A couple of months ago Britain's Literary Review gave out its annual prize, "The Bad Sex In Fiction Award." Every year I look forward to reading about the award, especially because it excites a flurry of articles that describe the prose from a number of the nominees. I think that I particularly enjoy reading proof that the universe contains others as twisted - and possibly even more twisted - than yours truly. I blogged about this year's award over at my spot, Quacking Alone, in a piece entitled: Bad Sex 2010: Dead Bugs, Pencils & Giant She Creatures.

Yes, this year's nominees included some danged interesting descriptions of sex and sexual pieces and parts. But that's not what I'm writing about here. What caught my attention for this piece is that most of the articles included advice on how not to have your writing nominated for the prize. Most of the how-not-to advice agreed that to stay off the list, an author should not use euphemisms or metaphors. Britain's Independent included a piece on the prize that quoted author Geoff Dyer as follows:
It seems to me if you do write it, it has to be absolutely explicit – no metaphors, no hyperbole. After writing Jeff in Venice, Death in Varanasi, I said to my editor, "I will bet you any sum of money I won't be listed for the Bad Sex awards". Descriptions of throbbing orbs lends themselves to the awards, not [a sentence like] "he stuck his tongue in her arse".
The piece notes that the assistant editor of The Literary Review agrees with Dyer that "less ostentatious" descriptions of sex are better and "what's not good is the over-florid writing that imbues sex with transcendental meaning." The general agreement appears to be that descriptions of sex and anatomy should be precise and clinical. Author Colm Tobibin says "It's a question of writing. If you give in to any simile, any metaphor, any set of feelings, any flowery language, the modern reader's irony will come to the fore. It's almost how you would describe driving – very, very specific and exact."

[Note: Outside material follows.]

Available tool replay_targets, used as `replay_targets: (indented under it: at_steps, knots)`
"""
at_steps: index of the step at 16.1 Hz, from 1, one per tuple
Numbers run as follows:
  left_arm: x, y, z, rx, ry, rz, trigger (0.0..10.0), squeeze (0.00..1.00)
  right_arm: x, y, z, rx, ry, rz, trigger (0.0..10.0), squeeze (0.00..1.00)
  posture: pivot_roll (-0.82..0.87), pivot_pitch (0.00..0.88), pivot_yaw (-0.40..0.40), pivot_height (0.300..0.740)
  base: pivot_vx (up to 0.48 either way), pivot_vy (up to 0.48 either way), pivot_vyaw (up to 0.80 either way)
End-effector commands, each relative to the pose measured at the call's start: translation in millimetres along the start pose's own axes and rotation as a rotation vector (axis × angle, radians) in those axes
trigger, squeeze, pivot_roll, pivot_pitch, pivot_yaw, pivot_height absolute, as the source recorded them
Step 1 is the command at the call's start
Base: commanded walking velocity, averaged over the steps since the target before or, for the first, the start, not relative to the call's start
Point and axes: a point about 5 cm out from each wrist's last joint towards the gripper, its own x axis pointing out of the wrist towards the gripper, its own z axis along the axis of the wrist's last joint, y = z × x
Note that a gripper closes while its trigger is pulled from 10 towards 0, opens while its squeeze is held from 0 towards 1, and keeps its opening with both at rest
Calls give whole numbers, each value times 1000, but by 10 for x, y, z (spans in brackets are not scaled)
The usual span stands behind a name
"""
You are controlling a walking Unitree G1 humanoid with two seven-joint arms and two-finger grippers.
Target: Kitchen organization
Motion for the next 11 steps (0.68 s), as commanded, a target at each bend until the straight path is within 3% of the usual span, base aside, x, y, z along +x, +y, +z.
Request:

So all of this got me to pondering whether it's better to describe body parts by their names - it's a penis, stupid - and the sex act with a play-by-play description like "He put his penis in her vagina." How do writers want to write sex and sexual descriptions; how do readers want to read them and is it the same? Do readers like their sex straight up or does a little sugar sweeten the flavor? In considering these questions, I realized that I've enjoyed the work of authors who take both approaches, but that only the "clinical" descriptions have ever made me uncomfortable or pulled me out of the book. Sometimes euphemisms have made me smile in what the author might consider an inappropriate place, but prompting a smile almost always makes me happier about the book and perhaps my funny bone is in a different place than the authors'. I think smiling is all good but discomfort or being jerked back into reality is never good.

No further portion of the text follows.